◆ What is required:
Look through the material that follows and show every line with the string "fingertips".

◆ Records for this exercise:
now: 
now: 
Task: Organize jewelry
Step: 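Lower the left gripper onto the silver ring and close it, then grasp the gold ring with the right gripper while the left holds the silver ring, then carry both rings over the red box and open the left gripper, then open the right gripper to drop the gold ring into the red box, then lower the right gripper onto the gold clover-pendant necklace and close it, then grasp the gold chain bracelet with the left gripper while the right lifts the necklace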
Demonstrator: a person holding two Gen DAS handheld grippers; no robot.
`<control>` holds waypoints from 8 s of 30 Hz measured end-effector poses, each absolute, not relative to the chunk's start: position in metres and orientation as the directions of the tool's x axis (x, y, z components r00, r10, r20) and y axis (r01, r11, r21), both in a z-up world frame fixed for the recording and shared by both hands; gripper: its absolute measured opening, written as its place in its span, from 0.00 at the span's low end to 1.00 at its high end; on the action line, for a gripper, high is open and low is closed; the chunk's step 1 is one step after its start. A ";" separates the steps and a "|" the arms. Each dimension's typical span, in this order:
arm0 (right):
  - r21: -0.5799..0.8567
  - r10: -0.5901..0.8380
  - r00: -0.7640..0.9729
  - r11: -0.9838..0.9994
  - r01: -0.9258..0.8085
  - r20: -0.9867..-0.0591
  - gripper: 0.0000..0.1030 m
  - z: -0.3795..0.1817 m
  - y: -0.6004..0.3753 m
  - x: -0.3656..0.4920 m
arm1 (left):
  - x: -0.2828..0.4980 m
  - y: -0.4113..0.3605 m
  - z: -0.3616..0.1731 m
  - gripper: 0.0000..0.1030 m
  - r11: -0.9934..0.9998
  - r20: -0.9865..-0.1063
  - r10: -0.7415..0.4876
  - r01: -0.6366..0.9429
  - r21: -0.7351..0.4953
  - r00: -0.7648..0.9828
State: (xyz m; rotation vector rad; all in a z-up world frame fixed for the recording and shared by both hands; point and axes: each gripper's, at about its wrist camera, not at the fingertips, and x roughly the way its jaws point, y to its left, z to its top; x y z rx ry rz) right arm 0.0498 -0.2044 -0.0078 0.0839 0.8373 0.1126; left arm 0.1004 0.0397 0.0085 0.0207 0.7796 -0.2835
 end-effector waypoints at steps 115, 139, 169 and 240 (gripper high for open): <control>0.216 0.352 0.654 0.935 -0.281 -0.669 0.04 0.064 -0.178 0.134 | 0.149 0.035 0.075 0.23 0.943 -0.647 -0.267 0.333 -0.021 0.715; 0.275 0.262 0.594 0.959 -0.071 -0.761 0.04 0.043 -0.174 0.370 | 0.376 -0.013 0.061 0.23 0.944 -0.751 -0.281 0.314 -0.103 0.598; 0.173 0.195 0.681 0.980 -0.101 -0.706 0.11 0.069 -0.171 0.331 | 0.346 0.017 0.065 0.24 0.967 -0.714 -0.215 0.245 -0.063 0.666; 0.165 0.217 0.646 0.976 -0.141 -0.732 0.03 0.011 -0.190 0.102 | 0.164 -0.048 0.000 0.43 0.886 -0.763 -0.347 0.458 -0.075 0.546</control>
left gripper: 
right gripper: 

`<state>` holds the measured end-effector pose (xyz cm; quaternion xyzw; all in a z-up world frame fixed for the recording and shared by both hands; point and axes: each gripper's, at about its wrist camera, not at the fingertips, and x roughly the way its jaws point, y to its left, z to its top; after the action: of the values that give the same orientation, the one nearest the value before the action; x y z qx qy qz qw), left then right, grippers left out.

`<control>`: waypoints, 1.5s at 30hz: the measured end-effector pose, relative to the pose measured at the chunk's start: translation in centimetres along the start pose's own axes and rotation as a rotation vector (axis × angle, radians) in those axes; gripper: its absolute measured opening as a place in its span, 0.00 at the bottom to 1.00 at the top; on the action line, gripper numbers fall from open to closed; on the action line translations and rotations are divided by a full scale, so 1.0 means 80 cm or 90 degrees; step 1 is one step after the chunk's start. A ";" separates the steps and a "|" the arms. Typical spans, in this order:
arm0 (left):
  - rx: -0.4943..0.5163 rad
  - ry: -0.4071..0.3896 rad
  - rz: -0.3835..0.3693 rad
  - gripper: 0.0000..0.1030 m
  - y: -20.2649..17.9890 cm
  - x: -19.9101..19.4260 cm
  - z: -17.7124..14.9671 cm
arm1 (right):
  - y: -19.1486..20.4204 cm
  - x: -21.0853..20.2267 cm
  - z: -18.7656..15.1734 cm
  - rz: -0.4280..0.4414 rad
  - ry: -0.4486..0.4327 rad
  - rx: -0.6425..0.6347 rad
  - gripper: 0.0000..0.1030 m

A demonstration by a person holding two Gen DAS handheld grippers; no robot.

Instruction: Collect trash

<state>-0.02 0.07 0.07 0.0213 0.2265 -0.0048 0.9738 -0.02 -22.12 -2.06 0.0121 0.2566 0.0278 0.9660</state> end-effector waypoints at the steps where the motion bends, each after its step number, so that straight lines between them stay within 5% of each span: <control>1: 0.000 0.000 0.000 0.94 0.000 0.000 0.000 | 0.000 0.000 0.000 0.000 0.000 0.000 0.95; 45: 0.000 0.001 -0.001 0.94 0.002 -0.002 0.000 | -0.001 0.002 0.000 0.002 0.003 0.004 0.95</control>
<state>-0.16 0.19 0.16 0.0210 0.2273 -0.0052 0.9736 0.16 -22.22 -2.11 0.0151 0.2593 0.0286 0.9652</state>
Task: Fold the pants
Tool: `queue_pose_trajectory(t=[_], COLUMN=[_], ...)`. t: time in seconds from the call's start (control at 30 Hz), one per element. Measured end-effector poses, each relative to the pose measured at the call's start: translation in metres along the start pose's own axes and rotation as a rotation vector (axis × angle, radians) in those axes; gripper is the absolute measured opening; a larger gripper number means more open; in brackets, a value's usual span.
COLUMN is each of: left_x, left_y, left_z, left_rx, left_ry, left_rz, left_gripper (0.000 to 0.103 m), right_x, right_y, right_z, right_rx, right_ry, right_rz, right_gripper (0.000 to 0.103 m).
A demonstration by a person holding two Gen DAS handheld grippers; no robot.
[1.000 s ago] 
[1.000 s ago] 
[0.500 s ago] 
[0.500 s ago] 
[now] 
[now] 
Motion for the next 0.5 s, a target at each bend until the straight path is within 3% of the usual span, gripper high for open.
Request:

◆ Your response:
State: (xyz m; rotation vector rad; all in a z-up world frame fixed for the recording and shared by both hands; point and axes: each gripper's, at about its wrist camera, not at the fingertips, and x roughly the way its jaws point, y to its left, z to its top; x y z rx ry rz) right arm 0.0498 -0.2044 -0.0078 0.0839 0.8373 0.1126; left arm 0.1004 0.0397 0.0085 0.0207 0.7796 -0.2835
`<state>` holds the measured end-effector pose (xyz cm; quaternion xyzw; all in a z-up world frame fixed for the recording and shared by both hands; point and axes: each gripper's, at about its wrist camera, not at the fingertips, and x roughly the way its jaws point, y to its left, z to its top; after the action: of the values that give the same orientation, the one nearest the value before the action; x y z qx qy qz qw), left then right, grippers left out.

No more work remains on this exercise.